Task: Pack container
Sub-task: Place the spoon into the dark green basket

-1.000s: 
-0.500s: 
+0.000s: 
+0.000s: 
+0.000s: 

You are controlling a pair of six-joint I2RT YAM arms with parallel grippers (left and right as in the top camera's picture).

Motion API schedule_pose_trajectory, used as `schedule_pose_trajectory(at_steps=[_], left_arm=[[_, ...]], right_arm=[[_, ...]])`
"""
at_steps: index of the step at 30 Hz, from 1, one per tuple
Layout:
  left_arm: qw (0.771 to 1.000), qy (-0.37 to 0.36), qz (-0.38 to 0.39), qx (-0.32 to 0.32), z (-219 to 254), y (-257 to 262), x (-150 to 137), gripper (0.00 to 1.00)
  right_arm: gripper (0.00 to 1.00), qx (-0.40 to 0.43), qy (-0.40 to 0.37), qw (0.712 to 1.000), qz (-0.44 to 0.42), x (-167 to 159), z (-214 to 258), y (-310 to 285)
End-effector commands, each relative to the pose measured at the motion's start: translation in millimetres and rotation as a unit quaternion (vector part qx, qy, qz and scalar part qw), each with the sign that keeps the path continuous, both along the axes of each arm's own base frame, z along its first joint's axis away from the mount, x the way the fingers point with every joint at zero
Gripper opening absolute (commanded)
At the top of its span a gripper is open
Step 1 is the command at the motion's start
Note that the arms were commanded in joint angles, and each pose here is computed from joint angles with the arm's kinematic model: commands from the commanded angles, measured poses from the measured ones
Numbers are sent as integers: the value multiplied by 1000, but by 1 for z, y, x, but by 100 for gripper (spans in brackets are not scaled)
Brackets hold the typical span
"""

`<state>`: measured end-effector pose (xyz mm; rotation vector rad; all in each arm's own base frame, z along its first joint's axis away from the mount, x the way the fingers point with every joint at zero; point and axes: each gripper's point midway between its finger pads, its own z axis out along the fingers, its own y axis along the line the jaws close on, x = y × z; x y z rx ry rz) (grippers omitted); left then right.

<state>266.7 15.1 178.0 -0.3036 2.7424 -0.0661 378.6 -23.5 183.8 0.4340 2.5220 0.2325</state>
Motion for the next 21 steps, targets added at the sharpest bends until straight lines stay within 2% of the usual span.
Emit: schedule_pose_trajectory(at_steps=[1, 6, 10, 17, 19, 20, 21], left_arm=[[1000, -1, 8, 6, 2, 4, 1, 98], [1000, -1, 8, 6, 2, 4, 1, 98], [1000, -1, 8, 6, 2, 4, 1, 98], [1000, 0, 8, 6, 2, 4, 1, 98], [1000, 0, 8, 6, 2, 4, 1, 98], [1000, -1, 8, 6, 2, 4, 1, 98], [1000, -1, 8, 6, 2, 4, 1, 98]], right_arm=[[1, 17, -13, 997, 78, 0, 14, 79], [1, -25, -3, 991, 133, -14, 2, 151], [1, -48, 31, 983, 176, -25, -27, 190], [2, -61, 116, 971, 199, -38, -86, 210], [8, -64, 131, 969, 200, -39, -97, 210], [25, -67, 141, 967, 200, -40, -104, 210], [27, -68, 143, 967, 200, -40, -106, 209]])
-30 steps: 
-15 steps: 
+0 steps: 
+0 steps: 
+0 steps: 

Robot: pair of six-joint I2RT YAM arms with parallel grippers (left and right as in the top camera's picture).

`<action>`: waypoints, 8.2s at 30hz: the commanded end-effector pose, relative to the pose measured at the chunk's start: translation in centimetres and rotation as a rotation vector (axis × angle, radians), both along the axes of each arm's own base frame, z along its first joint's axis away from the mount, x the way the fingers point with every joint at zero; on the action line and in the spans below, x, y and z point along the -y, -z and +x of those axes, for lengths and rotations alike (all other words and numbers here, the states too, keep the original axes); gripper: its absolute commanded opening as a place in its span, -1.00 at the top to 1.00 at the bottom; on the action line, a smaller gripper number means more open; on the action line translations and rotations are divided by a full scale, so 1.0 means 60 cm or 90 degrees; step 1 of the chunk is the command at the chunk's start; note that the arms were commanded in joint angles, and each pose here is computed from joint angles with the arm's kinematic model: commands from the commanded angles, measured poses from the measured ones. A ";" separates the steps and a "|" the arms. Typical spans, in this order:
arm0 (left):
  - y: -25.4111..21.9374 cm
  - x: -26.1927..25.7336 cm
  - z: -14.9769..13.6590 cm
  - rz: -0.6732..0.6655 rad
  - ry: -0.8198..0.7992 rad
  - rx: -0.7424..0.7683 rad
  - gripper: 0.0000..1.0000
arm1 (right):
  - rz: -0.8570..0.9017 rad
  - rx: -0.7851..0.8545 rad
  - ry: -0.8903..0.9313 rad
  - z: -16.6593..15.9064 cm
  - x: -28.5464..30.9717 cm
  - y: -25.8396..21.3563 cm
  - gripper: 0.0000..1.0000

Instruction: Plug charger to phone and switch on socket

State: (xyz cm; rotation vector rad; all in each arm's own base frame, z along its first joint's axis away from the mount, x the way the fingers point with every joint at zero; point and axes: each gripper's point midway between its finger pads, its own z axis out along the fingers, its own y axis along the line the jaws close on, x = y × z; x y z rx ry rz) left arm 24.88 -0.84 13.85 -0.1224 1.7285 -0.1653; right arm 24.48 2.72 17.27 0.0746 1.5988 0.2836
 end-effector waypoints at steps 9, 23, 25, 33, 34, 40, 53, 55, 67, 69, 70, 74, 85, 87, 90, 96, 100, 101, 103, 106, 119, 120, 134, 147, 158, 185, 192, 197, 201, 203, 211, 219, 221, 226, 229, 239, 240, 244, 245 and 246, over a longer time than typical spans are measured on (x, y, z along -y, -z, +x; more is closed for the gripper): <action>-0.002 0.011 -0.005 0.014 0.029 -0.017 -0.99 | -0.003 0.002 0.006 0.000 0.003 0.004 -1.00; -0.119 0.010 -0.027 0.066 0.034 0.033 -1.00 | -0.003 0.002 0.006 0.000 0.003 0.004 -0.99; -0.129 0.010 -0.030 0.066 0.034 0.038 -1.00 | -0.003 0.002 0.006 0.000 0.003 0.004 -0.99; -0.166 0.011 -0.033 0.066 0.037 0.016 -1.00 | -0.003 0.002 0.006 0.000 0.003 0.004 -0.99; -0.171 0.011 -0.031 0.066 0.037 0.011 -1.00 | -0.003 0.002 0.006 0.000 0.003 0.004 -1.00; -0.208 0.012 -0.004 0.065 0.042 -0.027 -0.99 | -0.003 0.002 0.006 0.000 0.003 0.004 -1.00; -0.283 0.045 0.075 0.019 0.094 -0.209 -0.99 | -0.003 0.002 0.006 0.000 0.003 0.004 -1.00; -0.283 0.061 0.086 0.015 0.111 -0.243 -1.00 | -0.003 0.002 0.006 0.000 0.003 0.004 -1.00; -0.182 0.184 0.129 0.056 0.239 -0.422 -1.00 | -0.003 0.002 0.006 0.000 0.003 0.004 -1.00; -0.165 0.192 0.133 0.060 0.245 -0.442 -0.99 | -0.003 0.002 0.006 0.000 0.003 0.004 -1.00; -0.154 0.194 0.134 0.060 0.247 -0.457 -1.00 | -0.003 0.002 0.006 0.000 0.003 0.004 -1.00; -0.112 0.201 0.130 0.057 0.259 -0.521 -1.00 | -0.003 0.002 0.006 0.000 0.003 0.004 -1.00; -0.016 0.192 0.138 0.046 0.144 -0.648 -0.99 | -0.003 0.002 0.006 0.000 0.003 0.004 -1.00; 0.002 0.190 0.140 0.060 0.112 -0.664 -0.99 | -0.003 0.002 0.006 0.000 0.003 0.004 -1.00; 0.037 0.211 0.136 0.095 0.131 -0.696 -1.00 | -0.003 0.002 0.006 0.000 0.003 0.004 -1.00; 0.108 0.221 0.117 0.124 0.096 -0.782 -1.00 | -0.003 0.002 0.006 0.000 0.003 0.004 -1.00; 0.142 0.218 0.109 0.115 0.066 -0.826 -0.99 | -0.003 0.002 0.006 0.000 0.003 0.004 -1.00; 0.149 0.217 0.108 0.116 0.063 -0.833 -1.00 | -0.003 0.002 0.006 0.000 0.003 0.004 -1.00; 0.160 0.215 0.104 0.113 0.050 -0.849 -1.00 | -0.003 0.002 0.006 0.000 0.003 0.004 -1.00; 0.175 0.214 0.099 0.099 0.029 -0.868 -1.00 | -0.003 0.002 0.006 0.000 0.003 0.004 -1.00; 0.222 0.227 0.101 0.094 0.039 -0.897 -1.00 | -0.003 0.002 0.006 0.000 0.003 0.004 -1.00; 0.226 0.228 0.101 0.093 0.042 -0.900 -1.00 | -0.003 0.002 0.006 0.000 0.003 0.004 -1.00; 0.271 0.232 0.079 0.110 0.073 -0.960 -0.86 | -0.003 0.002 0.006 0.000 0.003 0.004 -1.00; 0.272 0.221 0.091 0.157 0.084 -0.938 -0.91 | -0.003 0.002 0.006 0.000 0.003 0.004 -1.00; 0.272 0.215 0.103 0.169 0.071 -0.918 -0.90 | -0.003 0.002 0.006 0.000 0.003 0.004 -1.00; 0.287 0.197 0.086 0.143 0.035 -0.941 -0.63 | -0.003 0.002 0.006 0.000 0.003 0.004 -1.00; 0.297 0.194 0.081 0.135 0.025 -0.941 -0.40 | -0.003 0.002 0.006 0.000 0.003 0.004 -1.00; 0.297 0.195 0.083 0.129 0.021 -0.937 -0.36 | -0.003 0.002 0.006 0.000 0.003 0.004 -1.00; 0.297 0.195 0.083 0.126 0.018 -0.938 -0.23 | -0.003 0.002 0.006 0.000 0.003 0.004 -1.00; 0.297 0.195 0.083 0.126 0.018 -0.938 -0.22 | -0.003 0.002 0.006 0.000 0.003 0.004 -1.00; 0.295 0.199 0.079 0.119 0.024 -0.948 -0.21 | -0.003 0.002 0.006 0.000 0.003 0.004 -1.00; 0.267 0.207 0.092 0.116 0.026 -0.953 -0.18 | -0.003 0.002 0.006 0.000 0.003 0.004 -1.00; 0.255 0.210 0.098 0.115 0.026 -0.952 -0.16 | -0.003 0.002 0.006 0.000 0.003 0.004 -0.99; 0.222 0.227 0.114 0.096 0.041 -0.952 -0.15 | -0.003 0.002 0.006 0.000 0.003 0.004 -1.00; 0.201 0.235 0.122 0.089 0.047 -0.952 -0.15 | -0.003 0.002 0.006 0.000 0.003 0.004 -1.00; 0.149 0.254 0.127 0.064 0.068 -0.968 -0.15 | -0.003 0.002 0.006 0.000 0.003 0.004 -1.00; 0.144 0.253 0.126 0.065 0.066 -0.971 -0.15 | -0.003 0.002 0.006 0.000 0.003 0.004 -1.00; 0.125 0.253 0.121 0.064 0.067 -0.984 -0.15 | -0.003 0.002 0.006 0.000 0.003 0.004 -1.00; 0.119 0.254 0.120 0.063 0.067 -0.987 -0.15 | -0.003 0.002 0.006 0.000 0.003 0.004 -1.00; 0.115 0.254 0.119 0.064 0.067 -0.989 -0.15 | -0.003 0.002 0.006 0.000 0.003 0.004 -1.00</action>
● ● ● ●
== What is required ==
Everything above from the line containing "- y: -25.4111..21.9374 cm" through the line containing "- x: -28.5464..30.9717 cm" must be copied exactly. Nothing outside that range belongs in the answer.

== Answer area ==
  - y: -25.4111..21.9374 cm
  - x: -26.1927..25.7336 cm
  - z: -14.9769..13.6590 cm
  - rz: -0.6732..0.6655 rad
  - ry: -0.8198..0.7992 rad
  - rx: -0.7424..0.7683 rad
  - gripper: 0.0000..1.0000
arm1 (right):
  - rz: -0.8570..0.9017 rad
  - rx: -0.7851..0.8545 rad
  - ry: -0.8903..0.9313 rad
  - z: -16.6593..15.9064 cm
  - x: -28.5464..30.9717 cm

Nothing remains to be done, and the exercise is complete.